Hi @keerti, welcome to the Rasa forum! It’s cool that you’re building a custom component. Are you adding your custom component in your pipeline? if so, what does it look like?
Hi @mloubser, I have added the custom component in the pipeline this way:-
pipeline: - name: "Lemmatizationtokenizer" - name: WhitespaceTokenizer - name: RegexFeaturizer - name: CRFEntityExtractor - name: EntitySynonymMapper - name: CountVectorsFeaturizer - name: EmbeddingIntentClassifier
thanks. What version of Rasa are you on? looks like something pre-1.8 right?
I am using rasa version:- 1.6.1
Ok thanks. It looks like you’re using two constant names that aren’t available - TEXT_ATTRIBUTE
and INTENT_ATTRIBUTE
. I think you want INTENT
and TEXT
respectively.
*Edit: Sorry, this is true for higher versions of rasa, not the one you’re on.
I’m not sure what code you pulled to start this - could you link to the file on Github that you were looking at?
Another note - doesn’t look like you’re using the stop words you are loading anywhere?
Sorry, edited my comment on that - if you upgrade to a higher version of rasa, that will be true, in rasa1.6.1, you have the right names.
re. stop words - I see that you’re loading them, but where are they being used?
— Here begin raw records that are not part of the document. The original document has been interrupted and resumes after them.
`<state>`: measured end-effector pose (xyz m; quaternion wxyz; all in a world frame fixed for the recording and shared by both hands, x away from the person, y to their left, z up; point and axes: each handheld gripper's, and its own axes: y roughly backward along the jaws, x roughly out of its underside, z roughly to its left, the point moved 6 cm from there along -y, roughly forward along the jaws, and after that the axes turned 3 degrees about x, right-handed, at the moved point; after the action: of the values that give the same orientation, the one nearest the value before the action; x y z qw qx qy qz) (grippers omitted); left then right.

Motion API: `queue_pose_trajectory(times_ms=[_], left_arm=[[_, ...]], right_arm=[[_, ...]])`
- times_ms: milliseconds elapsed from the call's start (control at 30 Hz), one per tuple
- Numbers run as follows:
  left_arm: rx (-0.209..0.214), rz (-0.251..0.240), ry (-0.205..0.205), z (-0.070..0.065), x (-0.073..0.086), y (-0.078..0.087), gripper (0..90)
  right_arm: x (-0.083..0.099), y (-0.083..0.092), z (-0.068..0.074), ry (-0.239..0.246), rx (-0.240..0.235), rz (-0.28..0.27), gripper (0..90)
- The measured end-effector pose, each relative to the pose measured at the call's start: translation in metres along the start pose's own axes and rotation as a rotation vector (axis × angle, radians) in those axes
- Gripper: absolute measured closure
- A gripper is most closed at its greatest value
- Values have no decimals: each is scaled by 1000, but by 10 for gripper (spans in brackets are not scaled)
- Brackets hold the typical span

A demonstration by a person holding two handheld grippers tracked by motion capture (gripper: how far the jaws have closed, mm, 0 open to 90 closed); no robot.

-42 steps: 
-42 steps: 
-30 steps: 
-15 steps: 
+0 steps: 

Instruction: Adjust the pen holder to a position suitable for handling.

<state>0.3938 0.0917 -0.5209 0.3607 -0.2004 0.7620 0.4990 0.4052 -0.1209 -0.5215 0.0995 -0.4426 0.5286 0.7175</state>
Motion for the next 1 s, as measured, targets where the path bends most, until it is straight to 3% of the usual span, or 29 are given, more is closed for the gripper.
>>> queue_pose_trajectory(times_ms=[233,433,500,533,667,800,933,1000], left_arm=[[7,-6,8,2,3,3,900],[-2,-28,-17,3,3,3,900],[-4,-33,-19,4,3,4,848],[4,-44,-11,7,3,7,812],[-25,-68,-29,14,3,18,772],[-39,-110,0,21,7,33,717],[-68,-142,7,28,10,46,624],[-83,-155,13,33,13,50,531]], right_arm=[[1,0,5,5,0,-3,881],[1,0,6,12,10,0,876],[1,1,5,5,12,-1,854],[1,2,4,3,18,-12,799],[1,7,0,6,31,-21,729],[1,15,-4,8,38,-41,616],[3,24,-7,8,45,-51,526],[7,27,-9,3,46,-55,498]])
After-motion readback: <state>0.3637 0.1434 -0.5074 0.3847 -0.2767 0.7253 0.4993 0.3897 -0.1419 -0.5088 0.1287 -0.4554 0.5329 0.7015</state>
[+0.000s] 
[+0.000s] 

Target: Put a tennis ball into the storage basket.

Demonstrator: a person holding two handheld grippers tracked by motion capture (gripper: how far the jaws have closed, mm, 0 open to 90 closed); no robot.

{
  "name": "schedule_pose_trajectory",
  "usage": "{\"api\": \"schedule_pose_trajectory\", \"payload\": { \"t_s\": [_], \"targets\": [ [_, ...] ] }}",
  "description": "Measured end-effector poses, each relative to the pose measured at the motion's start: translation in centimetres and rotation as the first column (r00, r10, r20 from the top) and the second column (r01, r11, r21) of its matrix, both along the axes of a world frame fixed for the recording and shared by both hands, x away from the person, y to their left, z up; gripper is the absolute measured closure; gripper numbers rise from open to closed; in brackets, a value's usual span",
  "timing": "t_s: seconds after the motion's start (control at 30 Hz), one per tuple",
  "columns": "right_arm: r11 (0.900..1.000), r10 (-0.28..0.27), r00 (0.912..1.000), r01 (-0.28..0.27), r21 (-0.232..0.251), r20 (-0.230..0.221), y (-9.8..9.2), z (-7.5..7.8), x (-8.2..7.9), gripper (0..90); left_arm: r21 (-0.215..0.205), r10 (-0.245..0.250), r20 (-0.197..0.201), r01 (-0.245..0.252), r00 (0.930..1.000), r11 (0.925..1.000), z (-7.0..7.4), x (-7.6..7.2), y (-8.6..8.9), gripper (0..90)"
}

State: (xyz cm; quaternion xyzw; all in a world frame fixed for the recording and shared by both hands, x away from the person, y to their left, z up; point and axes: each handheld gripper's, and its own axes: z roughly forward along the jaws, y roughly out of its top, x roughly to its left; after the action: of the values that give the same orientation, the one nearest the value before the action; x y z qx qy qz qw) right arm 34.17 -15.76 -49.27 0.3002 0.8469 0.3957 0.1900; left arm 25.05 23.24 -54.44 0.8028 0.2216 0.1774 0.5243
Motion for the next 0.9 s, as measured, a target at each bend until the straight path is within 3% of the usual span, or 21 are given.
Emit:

What happens when you run rasa train nlu
? Does it train successfully?
If yes, what happens with rasa shell nlu
and then entering something like test message-things-to ? remove .
. ?
sorry, my mistake. I removed the stop-words logic before submitting this question here. I trained the model the same you mentioned above:- “rasa train nlu” It trained successfully.
I run it using “rasa shell --debug”.
Suppose I am entering input like:- “flights timings to India?”. I am using print statement in the custom component. There I am getting “flight timing to india”.
But for intent and entity recognize there my log shows:- "rasa.core.processor - Received user message ‘flight timings to india?’ with intent …"
Ok, I see what’s happening here. In these two functions in rasa.nlu.training_data.message, you see how the text
attribute is handled differently than the other attributes? so message.data["text"]
will be what you’re expecting, but message.text
will be left untouched.
def set(self, prop, info, add_to_output=False) -> None:
self.data[prop] = info
if add_to_output:
self.output_properties.add(prop)
def get(self, prop, default=None) -> Any:
if prop == TEXT_ATTRIBUTE:
return self.text
return self.data.get(prop, default)
You can get around this by doing:
def process(self, message: Message, **kwargs: Any) -> None:
message.text = self.tokenize(message.text)
However, since you’re creating a tokenizer, it would make sense for your class to return tokens, not text, which would be handled correctly. Using WhitespaceTokenizer
over pre-tokenized text wouldn’t really make sense, in my opinion.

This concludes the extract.